That's right. A tradition that gives a multiplier effect in various aspects. The local government should also pay for the poor, such as during the Iskandar Muda Sultanate. I hope you can enjoy meugang times happy with your family. Thank so much @yuliadi.

Ada sedikit perbedaan antara tradisi meugang ini dimasa kerajaan dulu dengan sekarang. Dulu, tradisi ini lebih ke sosial dengan membantu rakyat miskin, tradisi itu tidak kita jumpai lagi sekarang.

Sepakat @albertjester. Harusnya tradisi di masa lalu kita tumbuhkan kembali agar meugang juga kental nuansa sosial dan kebersamaan. Bisa dimulai dari komunitas kecil sampai mendesak pemerintah berada di garis depan.

Tahun ini keluarga kami merayakan meugang tidak dengan beli daging di pasar, tapi dari geureupoh (kandang) sendiri. Nikmatnya beda, walaupun secara ayam dan sapi/kambing harganya lumayan jauh juga.

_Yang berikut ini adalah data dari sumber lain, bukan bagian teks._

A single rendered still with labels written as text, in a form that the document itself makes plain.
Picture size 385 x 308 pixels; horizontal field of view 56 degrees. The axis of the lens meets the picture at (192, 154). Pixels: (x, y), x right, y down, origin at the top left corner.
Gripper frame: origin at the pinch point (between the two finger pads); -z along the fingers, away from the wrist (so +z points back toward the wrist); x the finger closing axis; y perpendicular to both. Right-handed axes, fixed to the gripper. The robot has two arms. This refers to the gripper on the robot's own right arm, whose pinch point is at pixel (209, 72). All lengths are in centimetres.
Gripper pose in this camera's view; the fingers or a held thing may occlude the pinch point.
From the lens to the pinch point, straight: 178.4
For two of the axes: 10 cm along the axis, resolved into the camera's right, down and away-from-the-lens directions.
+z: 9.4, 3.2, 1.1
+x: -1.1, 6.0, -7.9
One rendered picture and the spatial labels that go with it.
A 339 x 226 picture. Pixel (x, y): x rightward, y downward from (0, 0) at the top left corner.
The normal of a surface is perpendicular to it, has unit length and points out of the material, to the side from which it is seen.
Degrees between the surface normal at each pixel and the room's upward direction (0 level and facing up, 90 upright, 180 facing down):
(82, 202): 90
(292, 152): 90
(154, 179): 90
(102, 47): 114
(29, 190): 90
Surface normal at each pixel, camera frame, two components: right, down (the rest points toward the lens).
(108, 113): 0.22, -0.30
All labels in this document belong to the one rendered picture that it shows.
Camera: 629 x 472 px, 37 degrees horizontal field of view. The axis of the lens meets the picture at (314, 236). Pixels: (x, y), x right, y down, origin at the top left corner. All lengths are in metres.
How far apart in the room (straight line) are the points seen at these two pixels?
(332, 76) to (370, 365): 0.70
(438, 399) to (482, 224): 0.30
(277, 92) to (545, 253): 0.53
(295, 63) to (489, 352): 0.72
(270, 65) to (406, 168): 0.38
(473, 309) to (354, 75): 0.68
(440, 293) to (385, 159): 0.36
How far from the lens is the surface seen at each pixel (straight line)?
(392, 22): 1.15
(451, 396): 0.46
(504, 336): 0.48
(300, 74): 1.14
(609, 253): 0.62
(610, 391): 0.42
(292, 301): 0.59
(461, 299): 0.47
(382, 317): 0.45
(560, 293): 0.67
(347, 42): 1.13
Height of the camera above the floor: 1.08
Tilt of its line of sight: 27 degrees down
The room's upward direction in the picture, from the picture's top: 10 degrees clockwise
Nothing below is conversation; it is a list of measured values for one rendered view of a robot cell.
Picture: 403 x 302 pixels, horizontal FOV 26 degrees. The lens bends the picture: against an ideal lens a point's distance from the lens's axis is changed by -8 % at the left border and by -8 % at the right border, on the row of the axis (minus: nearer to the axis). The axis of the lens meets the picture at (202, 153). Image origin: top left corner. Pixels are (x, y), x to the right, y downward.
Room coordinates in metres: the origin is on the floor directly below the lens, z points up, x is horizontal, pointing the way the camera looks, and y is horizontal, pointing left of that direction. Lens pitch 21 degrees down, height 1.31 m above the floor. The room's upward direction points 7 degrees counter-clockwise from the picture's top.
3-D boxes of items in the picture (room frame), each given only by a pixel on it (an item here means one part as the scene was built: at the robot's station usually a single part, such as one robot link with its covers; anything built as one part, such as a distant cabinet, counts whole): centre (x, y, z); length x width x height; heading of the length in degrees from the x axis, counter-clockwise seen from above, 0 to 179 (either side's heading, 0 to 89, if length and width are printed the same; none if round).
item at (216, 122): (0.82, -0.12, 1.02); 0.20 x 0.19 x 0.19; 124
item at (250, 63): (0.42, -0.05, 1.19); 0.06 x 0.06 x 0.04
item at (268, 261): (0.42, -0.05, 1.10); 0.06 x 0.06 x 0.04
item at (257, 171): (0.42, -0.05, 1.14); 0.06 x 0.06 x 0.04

Menikmati daging meugang dari kandang sendiri juga menjadi tradisi di Aceh. Saya ingat, tetangga di Bireuen dulu memotong ayam sendiri setiap meugang, entah dengan alasan apa. Daging meugang dari kandang sendiri tentunya memberikan suasana berbeda dibandingkan dengan membeli. Kalau @firyfaiz memotong rusa saat meugang, jangan lupa undang saya, ya...? Hehehehe....

Kalau daging rusa adanya di kampung saya.😀

Saya paling suka, lebih empuk dibandingkan daging sapi. Kalau ke Banda Aceh, sering makan mie Zakir dengan daging rusa.

Tradisi meugang menjadi hari penting untuk menyambut perayaan keagamaan di Aceh. Semoga tradisi ini bisa tetap terus ada dan tidak punah...

Kalau melihat budaya generasi muda sekarang, terutama di kota besar di Aceh, perlahan tapi pasti tradisi itu mulai tergerus. Makanya, merawat tradisi tersebut harus dimulai dari keluarga yang terus mewarisi kepada anak cucunya.

Betul sekali, saya setuju...

Tradisi meugang ini juga yang membuat Aceh berbeda dengan provinsi di Indonesia lainnya. Sehari sebelum puasa Ramadhan, dan juga sehari sebelum Idul Fitri, juga Idul Adha, masyarakat akan ramai-ramai ke tempat penyembelihan hewan untuk membeli daging. Ini sudah seperti hal yang wajib, menurut saya ini juga unik.

Namun disisi lain, saya juga sedih melihat keluarga yang kurang mampu, mereka tidak bisa merasakan nikmatnya "sie meugang." Hanya
bisa mencium aroma sie dari tetangga 😥

Membeli daging di hari meugang memang sudah menjadi kewajiban yang tidak bisa ditolak, seolah ada yang kurang kalau tidak membeli daging meugang.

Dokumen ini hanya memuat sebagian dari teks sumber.